La delegazione pro Tav ha ottenuto l’inserimento di un proprio rappresentante nella commissione che dovrà redigere la relazione tecnica e, nello stesso tempo, il Presidente del Consiglio si è impegnato a recarsi a Torino e nei luoghi della Val di Susa per visionare lo stato dell’arte dell’alta velocità.

Nonostante questi piccoli passi in avanti, l’incontro è stato deludente per gli industriali. Ha pesato, in particolare, la tattica dilatoria adottata dall’Esecutivo che risulta, anche sulle grandi opere, politicamente diviso: da una parte, la contrarietà più volte espresse dal M5S (in primis dal ministro Toninelli), dall’altra la posizione della Lega da sempre a favore delle grandi opere, Tav inclusa.

Il presidente di Confindustria Torino, Dario Gallina, uscendo dal palazzo del governo ha dichiarato: «il risultato dell’incontro di oggi è una totale dilazione di qualche mese della partenza dei bandi di gara e questa non è una cosa positiva. Chiediamo che l’analisi costi benefici si concluda il prima possibile che vada avanti e che non vengano messi in discussione i fondi europei».

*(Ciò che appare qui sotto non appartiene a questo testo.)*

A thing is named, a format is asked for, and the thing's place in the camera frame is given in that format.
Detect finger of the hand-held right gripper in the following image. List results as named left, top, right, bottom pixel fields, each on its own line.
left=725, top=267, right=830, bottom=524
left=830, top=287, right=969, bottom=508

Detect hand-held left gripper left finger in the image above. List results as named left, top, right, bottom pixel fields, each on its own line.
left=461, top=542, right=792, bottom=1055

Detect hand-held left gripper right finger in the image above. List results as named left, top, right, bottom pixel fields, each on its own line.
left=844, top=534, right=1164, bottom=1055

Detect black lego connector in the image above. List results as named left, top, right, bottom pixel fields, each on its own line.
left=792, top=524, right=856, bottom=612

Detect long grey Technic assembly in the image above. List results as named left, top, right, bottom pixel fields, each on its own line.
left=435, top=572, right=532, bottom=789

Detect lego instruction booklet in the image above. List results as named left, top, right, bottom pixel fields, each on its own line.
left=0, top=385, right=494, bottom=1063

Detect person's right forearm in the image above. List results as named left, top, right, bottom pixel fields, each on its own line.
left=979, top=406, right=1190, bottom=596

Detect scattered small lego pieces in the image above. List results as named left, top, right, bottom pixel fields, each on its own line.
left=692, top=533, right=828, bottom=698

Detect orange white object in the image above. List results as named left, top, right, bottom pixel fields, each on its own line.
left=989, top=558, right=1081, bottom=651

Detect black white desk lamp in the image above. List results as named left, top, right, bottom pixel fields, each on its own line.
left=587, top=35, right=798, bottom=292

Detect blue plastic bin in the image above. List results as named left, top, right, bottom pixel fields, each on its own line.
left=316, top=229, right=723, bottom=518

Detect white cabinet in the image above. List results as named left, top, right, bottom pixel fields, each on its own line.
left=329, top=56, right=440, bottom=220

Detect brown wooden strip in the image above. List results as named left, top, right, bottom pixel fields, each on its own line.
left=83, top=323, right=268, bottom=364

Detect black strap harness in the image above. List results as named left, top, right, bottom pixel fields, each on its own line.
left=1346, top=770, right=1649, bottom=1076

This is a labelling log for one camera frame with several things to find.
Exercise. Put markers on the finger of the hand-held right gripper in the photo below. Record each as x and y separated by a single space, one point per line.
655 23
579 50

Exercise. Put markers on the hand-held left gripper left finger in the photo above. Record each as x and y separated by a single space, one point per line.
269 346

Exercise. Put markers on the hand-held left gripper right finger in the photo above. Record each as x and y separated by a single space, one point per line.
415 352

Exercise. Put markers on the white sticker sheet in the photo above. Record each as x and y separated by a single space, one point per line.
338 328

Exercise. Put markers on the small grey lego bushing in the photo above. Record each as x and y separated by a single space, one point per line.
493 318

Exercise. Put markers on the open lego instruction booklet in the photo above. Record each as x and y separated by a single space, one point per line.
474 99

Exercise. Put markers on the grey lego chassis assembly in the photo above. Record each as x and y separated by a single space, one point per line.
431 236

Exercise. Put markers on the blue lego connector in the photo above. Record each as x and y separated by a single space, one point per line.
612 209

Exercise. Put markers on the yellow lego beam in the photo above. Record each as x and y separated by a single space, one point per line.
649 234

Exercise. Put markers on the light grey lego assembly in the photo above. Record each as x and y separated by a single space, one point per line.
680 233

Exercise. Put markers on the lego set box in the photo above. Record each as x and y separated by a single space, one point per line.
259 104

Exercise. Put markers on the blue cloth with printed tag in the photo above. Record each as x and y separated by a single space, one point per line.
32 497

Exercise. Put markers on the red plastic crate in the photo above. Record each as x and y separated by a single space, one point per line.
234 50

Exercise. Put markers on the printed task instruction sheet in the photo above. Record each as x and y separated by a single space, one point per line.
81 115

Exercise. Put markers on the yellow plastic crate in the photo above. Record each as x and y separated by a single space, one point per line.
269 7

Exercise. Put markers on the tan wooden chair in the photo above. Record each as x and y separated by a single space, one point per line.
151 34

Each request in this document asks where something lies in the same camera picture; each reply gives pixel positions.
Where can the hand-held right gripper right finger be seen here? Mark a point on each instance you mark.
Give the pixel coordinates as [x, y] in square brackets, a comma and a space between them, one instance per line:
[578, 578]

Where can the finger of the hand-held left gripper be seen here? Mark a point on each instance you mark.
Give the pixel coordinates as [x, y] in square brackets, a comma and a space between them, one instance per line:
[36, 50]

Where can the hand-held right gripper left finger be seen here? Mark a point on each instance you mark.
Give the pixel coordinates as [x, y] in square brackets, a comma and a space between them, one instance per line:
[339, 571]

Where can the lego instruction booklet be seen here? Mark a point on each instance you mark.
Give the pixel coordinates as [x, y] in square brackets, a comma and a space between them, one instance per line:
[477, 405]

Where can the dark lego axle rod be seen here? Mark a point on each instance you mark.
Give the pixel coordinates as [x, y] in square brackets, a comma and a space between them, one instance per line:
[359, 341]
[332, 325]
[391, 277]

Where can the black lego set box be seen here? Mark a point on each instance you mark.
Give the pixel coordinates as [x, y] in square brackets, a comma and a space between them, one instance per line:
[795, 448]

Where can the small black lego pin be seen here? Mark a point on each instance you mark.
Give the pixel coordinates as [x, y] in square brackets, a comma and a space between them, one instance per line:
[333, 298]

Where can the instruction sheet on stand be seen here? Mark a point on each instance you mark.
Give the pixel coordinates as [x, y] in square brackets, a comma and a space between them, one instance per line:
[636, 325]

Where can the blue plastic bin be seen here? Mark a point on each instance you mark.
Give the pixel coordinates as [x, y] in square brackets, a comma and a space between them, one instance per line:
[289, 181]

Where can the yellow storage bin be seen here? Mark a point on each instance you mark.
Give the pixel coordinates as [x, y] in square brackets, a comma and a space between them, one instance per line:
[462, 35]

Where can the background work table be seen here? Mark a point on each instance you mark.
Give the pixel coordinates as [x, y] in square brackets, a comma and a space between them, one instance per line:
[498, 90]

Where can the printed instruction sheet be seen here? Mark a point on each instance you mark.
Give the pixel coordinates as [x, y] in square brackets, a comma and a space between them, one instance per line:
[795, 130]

La presidente di Ascom Torino, Maria Luisa Coppa ha affermato che il governo «ci ha garantito che la lettera firmata ieri con la Francia non è una modalità per far slittare i tempi sulla Tav e che una risposta ci sarà prima delle Europee».

In una nota congiunta, il Presidente del Consiglio Giuseppe Conte, i ministri Di Maio e Toninelli, hanno reso noto che «l’incontro è stato lungo e proficuo, abbiamo ascoltato le ragioni favorevoli alla Tav, sull’analisi-costi benefici l’impegno è ad agire in tempi congrui ma celeri». A breve l’esecutivo incontrerà anche i rappresentanti del mondo No Tav, che sabato scenderanno in piazza a Torino.

Rimane, dunque, contraddittorio l’atteggiamento del governo gialloverde o di una sua parte. Una contrarietà ideologica alla Tav, che come dichiarato dagli imprenditori presenti ieri a Roma, rischia di danneggiare il mondo della produzione e del lavoro. Il percorso dell’alta velocità Torino-Lione ha già subito diverse modifiche, negli scorsi anni, per venire incontro alle legittime richieste della popolazione della Val di Susa.

Si tratta di un’opera già in fase di costruzione e finanziata anche con bandi dell’Ue (nel 2019 ci sono bandi per 3,5 miliardi di euro da far partire, che rischiano di andare persi). Un’opera strategica che serve per collegare Torino e l’Italia al resto delle reti infrastrutturali e commerciali europee.